This question is part of a much more complex problem that I am breaking down into smaller chunks (for my sanity).
Let's say I have a Parts
table that is self-referencing and looks something like this:
PartId ParentPartId Description PartNumber IsCatHeader ProviderId
---------------------------------------------------------------------------------------
9292 null 'Engine Parts' null 1 'Engine Parts||1'
9293 9292 'Engine Bolts' null 1 'Engine Bolts||1'
9294 9293 '6mm Engine Bolt' 'X1-234-ABC' 0 '6mm Engine Bolt|X1-234-ABC|0'
9295 9293 '5mm Engine Bolt' 'X2-934-BCD' 0 '5mm Engine Bolt|X2-934-BCD|0'
9296 9295 '5mm Engine Bolt Washer' 'X2-934-GED' 0 '5mm Engine Bolt Washer|X2-934-GED|0'
You get the idea. Now... we are importing entire books (massive CSV files) of these parts, to the tune of several hundred line items in a single book.

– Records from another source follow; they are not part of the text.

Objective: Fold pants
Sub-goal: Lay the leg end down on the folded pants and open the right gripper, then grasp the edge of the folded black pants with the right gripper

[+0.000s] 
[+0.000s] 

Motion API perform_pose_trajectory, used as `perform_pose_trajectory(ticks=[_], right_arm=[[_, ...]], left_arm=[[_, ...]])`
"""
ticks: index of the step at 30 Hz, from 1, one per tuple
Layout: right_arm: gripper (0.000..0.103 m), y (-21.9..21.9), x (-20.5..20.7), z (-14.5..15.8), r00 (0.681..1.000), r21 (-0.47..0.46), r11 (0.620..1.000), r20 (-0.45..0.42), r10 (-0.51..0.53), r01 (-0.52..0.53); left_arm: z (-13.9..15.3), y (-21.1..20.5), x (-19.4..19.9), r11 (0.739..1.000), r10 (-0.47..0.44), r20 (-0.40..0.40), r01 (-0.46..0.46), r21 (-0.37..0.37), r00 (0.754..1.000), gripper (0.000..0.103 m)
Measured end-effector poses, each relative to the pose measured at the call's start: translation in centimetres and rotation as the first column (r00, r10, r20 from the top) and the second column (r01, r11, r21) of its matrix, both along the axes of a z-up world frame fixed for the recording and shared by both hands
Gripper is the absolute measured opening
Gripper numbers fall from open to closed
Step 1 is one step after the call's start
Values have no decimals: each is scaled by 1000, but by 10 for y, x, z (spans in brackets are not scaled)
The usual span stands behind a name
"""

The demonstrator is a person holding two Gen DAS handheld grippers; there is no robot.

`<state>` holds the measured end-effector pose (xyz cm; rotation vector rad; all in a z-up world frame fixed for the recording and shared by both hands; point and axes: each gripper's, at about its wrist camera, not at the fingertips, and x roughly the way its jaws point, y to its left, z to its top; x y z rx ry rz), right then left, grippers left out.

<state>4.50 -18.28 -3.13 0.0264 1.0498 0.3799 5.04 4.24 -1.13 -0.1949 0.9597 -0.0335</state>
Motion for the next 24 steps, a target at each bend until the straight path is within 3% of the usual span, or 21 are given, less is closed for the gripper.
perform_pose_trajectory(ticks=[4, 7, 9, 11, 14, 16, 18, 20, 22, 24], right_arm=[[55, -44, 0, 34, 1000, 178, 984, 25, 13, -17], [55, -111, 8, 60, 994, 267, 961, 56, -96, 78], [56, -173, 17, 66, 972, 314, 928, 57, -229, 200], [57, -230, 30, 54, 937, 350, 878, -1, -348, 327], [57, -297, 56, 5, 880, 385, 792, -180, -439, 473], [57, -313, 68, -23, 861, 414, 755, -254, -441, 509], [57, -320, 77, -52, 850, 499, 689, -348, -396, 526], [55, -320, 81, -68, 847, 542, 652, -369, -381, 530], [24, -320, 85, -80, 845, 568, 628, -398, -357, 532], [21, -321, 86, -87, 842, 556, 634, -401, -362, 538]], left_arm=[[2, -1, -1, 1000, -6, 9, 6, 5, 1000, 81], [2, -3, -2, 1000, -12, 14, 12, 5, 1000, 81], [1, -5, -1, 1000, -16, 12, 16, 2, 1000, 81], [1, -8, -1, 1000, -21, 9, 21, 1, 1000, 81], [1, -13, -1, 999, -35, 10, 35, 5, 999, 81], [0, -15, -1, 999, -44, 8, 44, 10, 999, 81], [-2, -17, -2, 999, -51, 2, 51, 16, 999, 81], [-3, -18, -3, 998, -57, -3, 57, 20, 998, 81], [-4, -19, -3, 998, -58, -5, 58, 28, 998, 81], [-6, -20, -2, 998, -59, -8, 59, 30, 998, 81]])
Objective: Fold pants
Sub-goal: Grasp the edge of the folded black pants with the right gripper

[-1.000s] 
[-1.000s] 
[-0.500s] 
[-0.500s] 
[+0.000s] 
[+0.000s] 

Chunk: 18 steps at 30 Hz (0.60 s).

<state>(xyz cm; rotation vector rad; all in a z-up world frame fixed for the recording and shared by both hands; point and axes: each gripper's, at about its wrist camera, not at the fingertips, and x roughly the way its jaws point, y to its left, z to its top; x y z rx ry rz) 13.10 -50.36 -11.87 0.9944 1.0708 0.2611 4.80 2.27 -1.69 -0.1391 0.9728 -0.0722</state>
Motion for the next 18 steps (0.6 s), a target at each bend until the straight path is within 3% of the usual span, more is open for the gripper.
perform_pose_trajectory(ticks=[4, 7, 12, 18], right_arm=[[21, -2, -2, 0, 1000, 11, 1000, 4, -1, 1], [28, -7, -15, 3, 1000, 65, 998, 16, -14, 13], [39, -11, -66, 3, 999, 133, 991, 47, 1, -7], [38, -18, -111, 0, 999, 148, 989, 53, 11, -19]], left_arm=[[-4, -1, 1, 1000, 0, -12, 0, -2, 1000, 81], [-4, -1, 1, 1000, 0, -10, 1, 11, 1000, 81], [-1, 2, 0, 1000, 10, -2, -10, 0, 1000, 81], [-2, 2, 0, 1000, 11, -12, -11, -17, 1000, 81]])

Parts are often duplicated across books, and part of our job is to keep duplicates out of the database.
The source does not provide any kind of unique id for these parts, so we have created a ProviderId
column that is a collection of data parts from each record that creates a unique string. We can then use this to check for duplicates as we do the import. (The actual data in this column is more complex than what I've shown here.)
So, now to my problem. I am trying to figure out the best way to do this in bulk. One option (NOT a good one) is to cycle through each item one at a time from the C# application.... insert a parent, get the SCOPE IDENTITY, insert all children, etc. Yuck. In a large book, this would result in thousands of DB calls per book. Not an option.
We need a bulk insert solution. But we have a real conundrum with the self-referencing aspect of this.
Our original thought was to build the ENTIRE data model in C#, including all of the PartId
's and ParentPartId
's. Then bulk insert directly into the Parts
table. The problem with this, however, is knowing what ID to start with. Keep in mind, multiple processes will be running simultaneously, and many of the parts will be duplicates. We tried using a SEQUENCE object, but that presented problems... it's 100% possible that duplicate books will be processed, which would result in giant gaps in the ID's if we use a SEQUENCE.
The course I am chasing now is this... We have created a Parts_Staging
table that looks almost like the actual Parts
table. And we can do a bulk insert to it, no problem. Then it's a simple query to use the ProviderId
column to look for records in Parts_Staging
that don't exist in Parts
and move them over.
But with this path, I am not creative (or experienced) enough to imagine a way to do this move / merge and to keep the self-referencing id's intact.
I've been reading threads like "How to Insert data into self reference table in sql server?" and "T-SQL - Insert Data into Parent and Child Tables" but so far I am still not seeing the vision.